- About this task: Go over the data and keep only the lines that include "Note".

* * *

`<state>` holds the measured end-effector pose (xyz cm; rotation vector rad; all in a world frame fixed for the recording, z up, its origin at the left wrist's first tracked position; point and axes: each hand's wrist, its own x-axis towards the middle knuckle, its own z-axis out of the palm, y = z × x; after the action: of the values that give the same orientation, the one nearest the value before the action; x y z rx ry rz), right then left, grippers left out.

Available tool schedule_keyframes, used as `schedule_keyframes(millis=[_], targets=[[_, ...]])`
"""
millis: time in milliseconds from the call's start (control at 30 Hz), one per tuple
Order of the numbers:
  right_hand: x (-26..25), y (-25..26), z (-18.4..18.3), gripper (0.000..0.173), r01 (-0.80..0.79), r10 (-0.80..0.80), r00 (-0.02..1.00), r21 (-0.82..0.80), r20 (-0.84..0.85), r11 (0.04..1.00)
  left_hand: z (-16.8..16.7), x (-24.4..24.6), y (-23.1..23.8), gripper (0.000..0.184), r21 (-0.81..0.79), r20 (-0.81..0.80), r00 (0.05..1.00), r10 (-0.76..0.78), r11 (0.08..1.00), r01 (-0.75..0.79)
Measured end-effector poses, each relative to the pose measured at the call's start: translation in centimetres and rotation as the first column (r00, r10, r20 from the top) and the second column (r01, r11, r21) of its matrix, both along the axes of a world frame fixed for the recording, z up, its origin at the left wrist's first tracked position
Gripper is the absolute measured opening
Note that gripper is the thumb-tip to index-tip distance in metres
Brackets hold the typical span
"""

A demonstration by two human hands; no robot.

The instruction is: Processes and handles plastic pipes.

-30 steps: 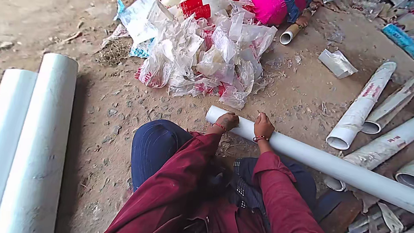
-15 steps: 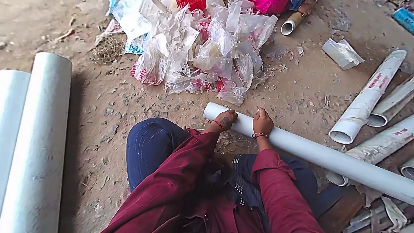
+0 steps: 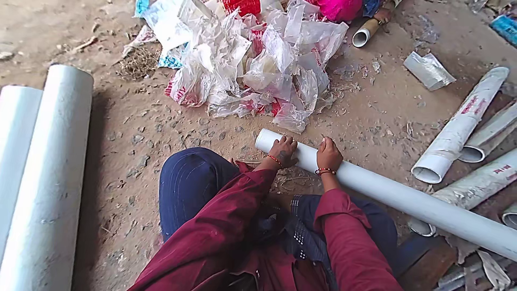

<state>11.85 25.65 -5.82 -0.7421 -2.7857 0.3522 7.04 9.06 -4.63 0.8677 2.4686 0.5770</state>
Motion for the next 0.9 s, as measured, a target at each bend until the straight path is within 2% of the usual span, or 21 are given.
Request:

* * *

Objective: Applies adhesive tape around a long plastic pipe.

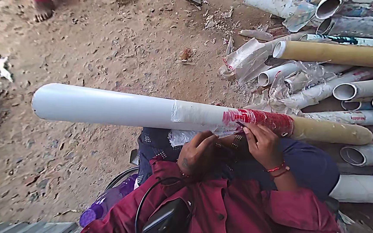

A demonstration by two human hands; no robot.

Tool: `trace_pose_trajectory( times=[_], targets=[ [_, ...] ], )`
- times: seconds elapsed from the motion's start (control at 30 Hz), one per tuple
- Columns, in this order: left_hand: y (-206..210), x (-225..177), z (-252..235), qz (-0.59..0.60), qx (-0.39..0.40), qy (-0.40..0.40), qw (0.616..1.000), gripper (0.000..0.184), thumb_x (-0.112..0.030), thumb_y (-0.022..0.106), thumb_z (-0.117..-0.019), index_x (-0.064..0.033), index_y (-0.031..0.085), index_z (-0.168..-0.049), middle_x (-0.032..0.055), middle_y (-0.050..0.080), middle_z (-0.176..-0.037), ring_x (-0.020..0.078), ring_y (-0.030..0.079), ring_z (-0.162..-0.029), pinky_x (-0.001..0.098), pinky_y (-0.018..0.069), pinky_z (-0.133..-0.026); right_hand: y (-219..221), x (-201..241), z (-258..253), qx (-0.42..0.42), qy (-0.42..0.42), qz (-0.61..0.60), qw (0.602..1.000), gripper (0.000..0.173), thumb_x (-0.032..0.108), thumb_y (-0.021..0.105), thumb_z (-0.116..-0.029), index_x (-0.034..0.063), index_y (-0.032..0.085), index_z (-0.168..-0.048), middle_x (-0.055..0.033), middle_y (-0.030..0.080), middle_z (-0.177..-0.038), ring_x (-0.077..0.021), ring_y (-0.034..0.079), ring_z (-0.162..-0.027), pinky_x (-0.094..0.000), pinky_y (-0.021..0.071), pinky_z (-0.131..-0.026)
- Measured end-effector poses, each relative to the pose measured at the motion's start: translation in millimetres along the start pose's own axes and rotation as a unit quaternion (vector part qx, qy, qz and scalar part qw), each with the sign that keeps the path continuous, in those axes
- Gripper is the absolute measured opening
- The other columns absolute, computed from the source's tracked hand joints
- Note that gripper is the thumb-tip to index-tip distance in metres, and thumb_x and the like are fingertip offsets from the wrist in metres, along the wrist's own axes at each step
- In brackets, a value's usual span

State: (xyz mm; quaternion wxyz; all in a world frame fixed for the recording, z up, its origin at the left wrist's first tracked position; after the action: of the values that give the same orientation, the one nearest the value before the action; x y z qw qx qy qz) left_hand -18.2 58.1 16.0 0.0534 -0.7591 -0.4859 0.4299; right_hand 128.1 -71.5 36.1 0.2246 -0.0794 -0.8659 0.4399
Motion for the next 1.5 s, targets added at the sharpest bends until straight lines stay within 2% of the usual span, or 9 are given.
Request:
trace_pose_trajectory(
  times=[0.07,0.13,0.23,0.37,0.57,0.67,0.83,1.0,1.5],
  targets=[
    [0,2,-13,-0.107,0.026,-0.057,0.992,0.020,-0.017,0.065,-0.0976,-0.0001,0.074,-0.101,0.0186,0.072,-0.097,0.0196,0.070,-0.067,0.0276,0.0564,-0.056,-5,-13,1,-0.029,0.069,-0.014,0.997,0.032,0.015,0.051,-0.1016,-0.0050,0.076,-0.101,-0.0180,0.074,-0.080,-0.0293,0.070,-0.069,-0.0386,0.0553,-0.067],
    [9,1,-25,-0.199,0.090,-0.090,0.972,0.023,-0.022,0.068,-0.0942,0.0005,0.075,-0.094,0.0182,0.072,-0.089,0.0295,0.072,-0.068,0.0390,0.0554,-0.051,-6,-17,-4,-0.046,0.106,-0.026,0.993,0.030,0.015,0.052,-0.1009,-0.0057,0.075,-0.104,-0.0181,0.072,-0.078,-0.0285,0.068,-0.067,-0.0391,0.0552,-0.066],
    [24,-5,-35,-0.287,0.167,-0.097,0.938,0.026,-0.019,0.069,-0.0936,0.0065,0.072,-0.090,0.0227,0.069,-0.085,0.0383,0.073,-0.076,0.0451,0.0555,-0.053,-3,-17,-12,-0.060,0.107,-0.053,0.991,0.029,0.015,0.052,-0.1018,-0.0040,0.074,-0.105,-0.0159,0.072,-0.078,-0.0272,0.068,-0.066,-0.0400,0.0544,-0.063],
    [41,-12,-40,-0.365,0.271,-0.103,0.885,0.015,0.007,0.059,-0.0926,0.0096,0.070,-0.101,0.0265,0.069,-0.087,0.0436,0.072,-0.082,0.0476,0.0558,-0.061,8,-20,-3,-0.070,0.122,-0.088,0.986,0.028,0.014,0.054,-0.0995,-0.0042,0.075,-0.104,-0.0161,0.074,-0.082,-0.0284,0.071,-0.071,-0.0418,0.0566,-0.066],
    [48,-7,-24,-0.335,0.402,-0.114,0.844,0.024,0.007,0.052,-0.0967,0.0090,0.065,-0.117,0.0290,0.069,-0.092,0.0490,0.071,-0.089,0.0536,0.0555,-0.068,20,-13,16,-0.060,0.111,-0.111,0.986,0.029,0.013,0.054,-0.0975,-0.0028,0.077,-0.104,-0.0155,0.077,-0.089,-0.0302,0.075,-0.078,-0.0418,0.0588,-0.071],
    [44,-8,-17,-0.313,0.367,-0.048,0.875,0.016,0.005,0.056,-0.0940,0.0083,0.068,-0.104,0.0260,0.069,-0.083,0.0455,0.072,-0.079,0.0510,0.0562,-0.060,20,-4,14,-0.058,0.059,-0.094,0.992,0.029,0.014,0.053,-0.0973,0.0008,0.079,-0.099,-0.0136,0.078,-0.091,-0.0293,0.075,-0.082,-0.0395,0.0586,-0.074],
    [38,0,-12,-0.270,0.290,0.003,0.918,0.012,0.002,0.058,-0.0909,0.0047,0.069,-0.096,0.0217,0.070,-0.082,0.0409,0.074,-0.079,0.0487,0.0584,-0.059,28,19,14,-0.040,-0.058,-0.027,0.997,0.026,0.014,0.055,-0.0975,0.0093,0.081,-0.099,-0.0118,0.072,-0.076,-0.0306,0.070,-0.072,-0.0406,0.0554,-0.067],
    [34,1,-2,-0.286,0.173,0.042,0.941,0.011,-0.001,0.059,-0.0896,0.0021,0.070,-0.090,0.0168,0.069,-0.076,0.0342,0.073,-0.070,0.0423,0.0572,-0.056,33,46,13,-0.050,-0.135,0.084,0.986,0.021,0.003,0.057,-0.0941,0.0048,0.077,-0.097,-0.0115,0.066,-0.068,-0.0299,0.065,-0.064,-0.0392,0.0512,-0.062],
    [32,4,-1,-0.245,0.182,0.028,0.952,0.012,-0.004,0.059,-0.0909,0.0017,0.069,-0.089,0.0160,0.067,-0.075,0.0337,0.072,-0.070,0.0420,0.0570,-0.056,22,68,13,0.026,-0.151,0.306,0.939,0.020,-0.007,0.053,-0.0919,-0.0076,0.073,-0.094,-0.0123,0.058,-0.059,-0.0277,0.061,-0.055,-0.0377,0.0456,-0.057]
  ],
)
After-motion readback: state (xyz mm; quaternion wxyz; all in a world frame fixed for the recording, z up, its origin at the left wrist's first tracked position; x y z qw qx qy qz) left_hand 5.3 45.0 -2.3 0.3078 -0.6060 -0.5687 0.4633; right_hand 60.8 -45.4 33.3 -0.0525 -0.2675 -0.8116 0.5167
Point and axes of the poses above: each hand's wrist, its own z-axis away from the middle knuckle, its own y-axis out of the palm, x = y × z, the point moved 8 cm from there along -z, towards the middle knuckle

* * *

- Answer to the exercise:
Note that gripper is the thumb-tip to index-tip distance in metres
- Note that gripper is the thumb-tip to index-tip distance in metres, and thumb_x and the like are fingertip offsets from the wrist in metres, along the wrist's own axes at each step

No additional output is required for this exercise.